The question posed above is not a claim we ever anticipated investigating, but we’ll start by noting we found no evidence that the American Dental Association (ADA) ever issued a statement regarding the effectiveness of semen as a cavity prevention tool, nor could we can determine any viable mechanism by which the transient presence of semen in one’s mouth would affect the build-up of plaque or tartar.
A search of the ADA’s website for the word “semen” reveals seven hits, none of which make any claims about that substance’s potential use as part of dental hygiene regimen.
This claim appears to have its roots in a sophomoric (NSFW) joke, but claims regarding the effectiveness of semen as a dental health supplement are nonetheless often presented as quirky science facts. One example, which likely invokes a different method than standard forms of plaque or tartar removal, comes from a Women’s Health magazine post titled “18 Sexy Excuses to Hop into Bed”:
Semen contains zinc, calcium, and other minerals proven to fight tooth decay.
While technically factual, this statement ignores the hard truth that the amount of semen needed to provide any appreciable amount of these minerals would shock even the most seasoned pornographer.

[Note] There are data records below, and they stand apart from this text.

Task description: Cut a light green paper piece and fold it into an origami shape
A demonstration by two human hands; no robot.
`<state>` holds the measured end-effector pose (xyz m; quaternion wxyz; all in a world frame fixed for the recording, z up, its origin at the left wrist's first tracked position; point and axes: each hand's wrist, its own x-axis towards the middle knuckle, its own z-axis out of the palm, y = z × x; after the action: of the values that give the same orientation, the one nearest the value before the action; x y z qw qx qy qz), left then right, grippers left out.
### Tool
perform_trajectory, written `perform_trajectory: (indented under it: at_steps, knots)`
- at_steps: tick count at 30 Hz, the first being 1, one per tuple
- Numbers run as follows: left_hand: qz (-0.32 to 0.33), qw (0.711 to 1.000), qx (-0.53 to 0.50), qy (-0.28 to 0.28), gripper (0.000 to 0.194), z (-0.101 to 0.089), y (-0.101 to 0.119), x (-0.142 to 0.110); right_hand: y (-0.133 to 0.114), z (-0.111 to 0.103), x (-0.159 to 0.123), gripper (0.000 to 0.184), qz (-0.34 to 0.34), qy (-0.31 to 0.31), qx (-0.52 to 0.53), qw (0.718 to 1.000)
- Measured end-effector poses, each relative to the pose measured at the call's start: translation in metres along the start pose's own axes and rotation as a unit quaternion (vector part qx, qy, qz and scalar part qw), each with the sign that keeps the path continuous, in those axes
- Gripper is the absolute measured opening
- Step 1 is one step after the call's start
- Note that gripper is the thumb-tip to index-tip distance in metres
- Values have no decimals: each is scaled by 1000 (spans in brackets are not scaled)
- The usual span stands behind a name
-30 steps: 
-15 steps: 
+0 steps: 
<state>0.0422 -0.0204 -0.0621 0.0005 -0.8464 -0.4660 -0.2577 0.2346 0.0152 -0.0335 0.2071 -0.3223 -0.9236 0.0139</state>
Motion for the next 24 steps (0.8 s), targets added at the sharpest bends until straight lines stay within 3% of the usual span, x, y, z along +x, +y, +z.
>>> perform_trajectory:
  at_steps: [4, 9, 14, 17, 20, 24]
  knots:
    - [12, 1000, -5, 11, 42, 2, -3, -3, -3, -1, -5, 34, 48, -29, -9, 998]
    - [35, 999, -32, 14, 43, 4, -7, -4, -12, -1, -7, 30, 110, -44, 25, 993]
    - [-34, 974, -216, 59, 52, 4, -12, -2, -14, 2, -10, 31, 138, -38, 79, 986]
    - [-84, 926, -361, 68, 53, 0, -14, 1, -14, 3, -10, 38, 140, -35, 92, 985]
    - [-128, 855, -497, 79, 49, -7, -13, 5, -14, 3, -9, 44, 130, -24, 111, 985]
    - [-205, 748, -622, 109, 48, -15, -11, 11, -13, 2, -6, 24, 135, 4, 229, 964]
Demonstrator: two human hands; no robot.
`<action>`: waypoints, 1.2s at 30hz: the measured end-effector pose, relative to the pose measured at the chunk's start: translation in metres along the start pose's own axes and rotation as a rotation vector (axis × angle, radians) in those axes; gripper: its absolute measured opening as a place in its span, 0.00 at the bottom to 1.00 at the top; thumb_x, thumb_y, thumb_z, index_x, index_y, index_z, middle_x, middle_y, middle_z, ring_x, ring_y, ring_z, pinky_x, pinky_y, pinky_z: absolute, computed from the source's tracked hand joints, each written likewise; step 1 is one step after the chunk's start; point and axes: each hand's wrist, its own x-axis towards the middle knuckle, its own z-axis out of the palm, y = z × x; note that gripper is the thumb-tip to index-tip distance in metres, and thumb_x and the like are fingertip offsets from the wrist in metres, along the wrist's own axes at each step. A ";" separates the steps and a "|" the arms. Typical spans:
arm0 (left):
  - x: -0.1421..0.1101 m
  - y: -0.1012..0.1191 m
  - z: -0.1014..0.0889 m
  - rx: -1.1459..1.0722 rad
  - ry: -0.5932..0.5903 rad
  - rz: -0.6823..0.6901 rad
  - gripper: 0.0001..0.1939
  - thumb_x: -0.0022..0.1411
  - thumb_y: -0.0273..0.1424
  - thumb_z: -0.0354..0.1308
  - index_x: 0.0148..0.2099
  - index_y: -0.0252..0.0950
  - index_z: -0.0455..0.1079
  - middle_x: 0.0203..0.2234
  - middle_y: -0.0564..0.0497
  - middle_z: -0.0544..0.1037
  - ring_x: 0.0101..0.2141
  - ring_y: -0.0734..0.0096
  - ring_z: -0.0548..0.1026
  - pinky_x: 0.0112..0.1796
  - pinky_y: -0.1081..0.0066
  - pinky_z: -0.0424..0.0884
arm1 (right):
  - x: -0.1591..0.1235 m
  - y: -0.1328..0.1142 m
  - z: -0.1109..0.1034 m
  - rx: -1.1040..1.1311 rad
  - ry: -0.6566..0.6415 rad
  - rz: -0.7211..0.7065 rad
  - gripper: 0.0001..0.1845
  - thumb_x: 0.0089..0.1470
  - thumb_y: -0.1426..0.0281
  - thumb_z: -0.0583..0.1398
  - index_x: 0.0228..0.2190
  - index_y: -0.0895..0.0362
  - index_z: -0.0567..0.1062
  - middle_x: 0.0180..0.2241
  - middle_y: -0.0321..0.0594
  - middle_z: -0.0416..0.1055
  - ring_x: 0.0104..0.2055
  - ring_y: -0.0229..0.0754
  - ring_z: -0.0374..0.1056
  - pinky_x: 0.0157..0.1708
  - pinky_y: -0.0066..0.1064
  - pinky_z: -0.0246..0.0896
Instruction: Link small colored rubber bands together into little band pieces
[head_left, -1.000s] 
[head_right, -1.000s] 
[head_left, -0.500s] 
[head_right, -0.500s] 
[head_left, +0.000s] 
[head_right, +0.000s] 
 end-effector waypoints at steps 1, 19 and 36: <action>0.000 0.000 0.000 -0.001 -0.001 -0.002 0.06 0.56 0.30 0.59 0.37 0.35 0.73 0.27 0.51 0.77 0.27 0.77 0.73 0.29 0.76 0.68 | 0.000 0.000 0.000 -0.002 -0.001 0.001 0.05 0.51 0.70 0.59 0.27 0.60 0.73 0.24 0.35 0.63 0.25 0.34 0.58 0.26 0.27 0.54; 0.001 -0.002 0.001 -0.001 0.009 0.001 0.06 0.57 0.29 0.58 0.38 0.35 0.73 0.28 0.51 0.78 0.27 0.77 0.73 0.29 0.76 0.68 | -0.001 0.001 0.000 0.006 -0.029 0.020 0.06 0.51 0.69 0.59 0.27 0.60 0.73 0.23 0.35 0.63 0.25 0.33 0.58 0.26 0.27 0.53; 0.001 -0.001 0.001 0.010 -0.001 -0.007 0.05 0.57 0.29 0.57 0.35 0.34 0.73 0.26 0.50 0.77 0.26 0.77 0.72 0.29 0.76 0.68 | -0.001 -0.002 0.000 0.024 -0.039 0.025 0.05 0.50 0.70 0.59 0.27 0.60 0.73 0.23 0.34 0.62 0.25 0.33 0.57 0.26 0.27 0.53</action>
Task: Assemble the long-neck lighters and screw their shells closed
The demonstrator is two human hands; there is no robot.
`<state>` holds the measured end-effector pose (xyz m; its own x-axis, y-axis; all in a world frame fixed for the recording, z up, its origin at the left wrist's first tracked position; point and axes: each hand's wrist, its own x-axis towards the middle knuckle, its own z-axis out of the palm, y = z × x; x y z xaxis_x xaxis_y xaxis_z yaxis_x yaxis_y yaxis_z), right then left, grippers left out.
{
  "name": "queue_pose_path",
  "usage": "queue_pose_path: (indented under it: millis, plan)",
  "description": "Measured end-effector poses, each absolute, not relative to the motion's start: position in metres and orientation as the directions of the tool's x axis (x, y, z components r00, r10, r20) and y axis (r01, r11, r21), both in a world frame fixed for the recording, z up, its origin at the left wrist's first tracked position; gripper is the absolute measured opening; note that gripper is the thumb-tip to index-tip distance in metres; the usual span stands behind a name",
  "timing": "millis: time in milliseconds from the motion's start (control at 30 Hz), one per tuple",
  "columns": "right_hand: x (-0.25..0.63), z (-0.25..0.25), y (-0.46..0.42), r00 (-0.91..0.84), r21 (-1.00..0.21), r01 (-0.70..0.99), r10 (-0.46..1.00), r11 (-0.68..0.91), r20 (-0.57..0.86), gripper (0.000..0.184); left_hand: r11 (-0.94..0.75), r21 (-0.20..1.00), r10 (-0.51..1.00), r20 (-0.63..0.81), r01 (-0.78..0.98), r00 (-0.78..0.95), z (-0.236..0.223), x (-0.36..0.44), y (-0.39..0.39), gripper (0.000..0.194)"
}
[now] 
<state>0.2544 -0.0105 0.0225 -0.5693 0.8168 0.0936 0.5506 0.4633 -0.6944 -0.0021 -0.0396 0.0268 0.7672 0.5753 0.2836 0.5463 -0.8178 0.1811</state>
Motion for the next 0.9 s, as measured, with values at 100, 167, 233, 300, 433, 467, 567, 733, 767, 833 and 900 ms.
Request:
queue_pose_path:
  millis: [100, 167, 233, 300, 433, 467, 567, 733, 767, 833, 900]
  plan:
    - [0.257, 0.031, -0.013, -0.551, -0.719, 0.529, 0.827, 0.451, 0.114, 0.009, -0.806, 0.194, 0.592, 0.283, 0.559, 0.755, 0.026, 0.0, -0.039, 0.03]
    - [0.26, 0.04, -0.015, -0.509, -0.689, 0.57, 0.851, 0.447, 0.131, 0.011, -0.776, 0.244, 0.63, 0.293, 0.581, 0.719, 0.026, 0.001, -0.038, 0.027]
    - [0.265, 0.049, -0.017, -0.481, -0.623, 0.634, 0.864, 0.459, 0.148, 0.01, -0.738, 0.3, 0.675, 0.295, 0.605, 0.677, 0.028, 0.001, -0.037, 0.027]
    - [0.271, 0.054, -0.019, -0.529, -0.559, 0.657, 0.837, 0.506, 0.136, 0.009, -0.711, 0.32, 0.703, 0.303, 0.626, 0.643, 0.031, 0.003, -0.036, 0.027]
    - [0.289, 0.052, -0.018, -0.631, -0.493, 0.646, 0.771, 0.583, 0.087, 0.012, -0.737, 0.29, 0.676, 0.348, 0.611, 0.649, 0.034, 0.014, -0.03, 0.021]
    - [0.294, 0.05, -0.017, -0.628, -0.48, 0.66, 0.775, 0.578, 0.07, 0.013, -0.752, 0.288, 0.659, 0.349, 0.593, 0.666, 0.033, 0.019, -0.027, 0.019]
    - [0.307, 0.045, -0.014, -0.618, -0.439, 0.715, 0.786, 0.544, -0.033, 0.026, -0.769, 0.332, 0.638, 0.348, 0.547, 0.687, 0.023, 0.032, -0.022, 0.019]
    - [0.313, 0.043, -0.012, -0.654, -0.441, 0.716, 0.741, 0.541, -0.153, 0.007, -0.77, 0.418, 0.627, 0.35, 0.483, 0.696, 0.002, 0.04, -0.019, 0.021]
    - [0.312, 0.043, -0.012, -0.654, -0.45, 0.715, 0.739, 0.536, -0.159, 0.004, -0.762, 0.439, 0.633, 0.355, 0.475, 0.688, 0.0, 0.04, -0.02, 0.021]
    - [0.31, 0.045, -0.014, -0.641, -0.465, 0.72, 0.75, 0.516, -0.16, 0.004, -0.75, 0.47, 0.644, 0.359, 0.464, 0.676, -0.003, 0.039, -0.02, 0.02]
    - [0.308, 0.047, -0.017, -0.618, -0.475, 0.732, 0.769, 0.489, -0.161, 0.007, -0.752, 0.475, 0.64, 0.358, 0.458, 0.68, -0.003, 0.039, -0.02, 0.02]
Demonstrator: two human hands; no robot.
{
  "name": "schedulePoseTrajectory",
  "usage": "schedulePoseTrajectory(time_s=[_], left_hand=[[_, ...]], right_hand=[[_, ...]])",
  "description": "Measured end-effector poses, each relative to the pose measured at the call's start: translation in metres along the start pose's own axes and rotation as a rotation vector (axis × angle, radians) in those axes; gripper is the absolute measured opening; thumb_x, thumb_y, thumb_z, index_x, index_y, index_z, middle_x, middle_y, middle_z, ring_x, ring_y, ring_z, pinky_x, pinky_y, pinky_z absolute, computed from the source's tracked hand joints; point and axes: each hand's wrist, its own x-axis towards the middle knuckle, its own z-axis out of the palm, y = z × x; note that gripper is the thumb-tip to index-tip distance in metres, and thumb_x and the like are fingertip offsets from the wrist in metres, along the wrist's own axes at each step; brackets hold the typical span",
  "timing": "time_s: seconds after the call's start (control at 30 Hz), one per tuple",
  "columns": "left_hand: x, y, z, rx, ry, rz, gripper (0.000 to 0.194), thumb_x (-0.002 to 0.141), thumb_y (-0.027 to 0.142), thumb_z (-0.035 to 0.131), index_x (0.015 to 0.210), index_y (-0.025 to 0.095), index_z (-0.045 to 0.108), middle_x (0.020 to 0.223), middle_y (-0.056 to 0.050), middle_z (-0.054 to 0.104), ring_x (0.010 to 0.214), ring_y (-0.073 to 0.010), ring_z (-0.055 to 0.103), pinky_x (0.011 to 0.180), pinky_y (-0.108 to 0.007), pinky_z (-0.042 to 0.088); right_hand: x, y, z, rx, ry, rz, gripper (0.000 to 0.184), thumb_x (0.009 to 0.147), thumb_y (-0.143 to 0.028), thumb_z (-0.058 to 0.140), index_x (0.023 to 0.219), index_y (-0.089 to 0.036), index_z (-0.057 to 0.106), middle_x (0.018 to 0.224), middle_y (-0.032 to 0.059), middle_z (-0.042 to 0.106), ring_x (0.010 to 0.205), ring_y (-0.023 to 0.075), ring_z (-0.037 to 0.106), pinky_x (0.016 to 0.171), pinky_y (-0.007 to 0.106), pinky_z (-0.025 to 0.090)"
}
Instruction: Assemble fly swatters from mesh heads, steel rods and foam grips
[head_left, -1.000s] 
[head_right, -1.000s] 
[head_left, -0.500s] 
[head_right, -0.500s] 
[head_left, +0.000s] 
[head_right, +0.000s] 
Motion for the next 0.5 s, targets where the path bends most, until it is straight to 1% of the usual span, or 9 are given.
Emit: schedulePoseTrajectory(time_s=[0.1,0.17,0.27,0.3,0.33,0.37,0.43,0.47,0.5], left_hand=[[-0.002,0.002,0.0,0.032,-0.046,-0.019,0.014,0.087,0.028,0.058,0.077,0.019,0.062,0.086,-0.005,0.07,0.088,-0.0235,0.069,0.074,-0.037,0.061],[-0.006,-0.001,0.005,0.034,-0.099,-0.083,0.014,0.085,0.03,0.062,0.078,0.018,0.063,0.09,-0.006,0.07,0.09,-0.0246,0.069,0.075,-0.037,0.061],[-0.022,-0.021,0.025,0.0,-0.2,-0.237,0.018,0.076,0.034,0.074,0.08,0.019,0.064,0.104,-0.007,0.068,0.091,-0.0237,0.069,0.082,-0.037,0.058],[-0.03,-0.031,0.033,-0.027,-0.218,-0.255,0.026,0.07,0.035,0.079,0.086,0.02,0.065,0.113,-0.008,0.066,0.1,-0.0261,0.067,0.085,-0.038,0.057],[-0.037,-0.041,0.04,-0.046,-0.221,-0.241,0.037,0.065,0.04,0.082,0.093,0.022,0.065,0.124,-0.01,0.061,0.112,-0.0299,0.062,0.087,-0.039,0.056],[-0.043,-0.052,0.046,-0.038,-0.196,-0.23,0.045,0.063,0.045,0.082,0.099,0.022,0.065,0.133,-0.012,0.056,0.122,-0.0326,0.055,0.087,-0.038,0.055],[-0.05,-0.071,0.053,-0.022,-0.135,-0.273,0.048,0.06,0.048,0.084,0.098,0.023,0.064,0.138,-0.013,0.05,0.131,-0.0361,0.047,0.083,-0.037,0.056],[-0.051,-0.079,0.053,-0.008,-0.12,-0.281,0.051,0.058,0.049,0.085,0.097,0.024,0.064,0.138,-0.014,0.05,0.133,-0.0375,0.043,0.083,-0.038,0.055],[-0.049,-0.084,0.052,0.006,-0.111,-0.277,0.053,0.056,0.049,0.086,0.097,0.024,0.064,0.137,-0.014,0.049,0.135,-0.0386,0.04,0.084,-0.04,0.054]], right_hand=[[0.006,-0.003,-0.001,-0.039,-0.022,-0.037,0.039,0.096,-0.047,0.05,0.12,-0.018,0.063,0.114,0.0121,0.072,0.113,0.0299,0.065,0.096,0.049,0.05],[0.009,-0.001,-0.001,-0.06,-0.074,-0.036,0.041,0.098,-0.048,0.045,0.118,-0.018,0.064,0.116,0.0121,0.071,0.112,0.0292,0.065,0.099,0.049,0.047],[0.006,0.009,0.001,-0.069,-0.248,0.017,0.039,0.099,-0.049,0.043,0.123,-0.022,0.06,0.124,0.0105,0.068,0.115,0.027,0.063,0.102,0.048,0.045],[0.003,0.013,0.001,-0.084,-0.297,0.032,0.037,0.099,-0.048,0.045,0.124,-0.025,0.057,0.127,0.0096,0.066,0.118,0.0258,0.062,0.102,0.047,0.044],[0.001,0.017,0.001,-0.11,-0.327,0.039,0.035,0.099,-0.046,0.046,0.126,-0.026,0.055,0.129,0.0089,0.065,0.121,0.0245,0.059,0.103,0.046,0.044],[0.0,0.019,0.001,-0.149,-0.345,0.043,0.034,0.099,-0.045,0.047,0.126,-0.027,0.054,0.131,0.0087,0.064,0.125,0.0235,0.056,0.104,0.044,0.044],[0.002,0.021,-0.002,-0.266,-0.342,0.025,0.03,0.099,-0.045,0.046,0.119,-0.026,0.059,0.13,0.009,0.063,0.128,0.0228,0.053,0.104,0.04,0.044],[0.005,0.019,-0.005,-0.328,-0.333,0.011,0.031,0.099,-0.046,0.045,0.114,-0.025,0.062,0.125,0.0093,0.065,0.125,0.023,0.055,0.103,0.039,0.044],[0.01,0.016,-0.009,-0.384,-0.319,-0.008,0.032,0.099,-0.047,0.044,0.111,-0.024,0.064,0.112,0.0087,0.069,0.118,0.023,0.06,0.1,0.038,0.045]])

Based on a review of studies published in 2005, semen contains (per 100 mL) about 17 mg of zinc and 30 mg of calcium, while the recommended daily intake of zinc is 8 mg for adult women and 11 mg for adult men. For calcium, the daily value for adult men and women is 1000 mg.
However, other studies suggest that the average human male’s ejaculation produces around 3-4 ml of semen, so at the low end of that range, 16 to 22 ejaculations would be needed per day to supply the recommended daily intake of zinc, and 1,111 ejaculations to obtain the recommended daily intake of calcium.